Work order: Among the lines below, how many have the word "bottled"? The reply is that number alone.

Record extracts:
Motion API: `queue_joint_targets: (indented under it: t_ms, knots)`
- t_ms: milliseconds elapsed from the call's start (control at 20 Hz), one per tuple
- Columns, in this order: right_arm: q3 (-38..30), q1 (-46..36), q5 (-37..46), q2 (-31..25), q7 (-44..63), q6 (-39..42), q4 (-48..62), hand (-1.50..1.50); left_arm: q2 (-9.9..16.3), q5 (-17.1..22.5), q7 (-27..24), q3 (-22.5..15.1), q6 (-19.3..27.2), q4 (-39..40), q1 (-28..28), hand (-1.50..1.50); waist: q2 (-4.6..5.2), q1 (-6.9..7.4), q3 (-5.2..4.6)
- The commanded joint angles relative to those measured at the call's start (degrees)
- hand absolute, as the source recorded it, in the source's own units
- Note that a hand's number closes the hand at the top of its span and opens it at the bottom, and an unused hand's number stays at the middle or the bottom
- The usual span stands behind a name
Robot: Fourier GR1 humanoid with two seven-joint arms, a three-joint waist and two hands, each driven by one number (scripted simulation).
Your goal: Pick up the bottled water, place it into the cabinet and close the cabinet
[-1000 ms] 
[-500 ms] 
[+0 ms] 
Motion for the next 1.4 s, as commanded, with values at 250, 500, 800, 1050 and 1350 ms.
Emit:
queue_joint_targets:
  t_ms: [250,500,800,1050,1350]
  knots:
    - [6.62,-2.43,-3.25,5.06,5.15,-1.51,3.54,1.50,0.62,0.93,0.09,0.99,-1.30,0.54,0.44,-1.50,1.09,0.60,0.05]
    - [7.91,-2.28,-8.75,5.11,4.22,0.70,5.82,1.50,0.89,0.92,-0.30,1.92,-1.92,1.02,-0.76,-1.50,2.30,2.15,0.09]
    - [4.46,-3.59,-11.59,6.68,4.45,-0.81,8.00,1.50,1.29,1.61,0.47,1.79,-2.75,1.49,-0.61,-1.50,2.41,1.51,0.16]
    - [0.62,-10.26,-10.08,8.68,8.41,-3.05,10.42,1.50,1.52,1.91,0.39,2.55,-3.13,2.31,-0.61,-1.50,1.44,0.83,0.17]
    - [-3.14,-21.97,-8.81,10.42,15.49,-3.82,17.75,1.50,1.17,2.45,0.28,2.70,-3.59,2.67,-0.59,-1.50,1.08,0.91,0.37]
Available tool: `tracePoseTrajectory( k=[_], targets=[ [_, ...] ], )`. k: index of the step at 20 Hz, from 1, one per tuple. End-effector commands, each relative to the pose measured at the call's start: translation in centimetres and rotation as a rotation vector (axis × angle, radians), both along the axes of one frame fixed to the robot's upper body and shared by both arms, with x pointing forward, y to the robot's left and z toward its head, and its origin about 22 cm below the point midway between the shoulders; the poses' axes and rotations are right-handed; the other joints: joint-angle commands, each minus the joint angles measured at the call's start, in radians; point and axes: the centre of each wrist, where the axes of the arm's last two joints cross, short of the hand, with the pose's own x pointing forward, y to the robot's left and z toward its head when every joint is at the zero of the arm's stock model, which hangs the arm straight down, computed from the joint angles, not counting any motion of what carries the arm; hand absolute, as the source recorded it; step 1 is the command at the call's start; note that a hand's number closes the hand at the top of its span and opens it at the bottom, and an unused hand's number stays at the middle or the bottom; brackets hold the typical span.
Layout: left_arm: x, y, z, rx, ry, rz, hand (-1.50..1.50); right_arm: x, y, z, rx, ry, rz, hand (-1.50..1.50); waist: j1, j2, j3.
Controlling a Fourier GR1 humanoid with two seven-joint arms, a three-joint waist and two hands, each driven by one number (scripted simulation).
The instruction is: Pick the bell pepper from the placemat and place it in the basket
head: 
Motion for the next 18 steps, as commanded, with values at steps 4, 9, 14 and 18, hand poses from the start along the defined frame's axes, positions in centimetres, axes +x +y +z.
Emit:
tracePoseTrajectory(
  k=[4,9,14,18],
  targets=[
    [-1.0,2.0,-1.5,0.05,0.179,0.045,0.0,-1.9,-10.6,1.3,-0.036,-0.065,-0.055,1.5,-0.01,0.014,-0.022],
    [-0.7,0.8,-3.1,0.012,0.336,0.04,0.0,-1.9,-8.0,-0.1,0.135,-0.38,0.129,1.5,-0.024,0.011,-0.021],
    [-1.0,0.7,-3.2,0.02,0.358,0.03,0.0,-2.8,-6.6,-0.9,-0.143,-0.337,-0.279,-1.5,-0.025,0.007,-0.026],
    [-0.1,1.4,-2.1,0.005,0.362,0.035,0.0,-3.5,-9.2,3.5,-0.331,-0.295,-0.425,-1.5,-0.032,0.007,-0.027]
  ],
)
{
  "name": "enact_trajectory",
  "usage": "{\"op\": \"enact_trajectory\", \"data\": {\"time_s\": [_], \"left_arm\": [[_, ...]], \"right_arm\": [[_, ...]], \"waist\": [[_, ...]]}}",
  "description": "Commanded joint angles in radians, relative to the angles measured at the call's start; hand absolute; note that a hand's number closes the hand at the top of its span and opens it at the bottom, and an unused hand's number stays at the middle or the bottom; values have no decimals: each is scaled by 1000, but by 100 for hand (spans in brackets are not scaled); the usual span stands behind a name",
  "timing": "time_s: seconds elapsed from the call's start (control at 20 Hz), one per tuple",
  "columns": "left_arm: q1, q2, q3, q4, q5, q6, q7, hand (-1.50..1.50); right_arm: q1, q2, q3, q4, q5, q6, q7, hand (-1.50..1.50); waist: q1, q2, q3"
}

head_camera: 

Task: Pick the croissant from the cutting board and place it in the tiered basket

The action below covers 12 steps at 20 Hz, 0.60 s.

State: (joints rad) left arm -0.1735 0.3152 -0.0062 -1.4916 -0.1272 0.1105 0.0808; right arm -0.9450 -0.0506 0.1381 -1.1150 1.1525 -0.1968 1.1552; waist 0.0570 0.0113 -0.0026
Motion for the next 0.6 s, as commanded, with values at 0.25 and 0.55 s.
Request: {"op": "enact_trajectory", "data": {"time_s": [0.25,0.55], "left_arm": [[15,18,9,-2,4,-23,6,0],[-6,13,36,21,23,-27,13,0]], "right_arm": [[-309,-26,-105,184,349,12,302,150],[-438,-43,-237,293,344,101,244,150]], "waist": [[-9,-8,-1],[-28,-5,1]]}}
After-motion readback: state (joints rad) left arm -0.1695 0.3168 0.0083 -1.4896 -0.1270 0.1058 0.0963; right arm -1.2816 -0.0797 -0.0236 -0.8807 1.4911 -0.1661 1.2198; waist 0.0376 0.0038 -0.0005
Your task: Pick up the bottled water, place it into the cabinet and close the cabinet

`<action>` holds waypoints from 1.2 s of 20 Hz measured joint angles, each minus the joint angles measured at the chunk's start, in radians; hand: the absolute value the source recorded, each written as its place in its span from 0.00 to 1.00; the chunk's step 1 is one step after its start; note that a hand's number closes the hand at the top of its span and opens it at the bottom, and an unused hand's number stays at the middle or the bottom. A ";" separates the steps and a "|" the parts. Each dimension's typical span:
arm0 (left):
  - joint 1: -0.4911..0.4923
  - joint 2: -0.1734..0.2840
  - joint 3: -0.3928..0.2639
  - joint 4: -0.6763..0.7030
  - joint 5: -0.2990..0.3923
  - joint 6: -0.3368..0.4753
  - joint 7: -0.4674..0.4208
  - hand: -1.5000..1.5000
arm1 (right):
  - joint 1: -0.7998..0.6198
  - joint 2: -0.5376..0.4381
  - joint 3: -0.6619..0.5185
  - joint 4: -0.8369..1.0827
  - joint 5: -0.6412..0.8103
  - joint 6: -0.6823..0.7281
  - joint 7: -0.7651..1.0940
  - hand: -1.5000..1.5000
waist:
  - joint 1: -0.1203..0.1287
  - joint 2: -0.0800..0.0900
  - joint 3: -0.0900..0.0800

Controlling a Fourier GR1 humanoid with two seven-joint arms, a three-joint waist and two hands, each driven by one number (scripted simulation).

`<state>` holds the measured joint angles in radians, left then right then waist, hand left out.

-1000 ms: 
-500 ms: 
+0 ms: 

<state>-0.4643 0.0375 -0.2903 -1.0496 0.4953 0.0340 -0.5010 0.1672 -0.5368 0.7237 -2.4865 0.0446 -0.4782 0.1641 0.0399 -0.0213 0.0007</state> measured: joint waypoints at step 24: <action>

Written response: 2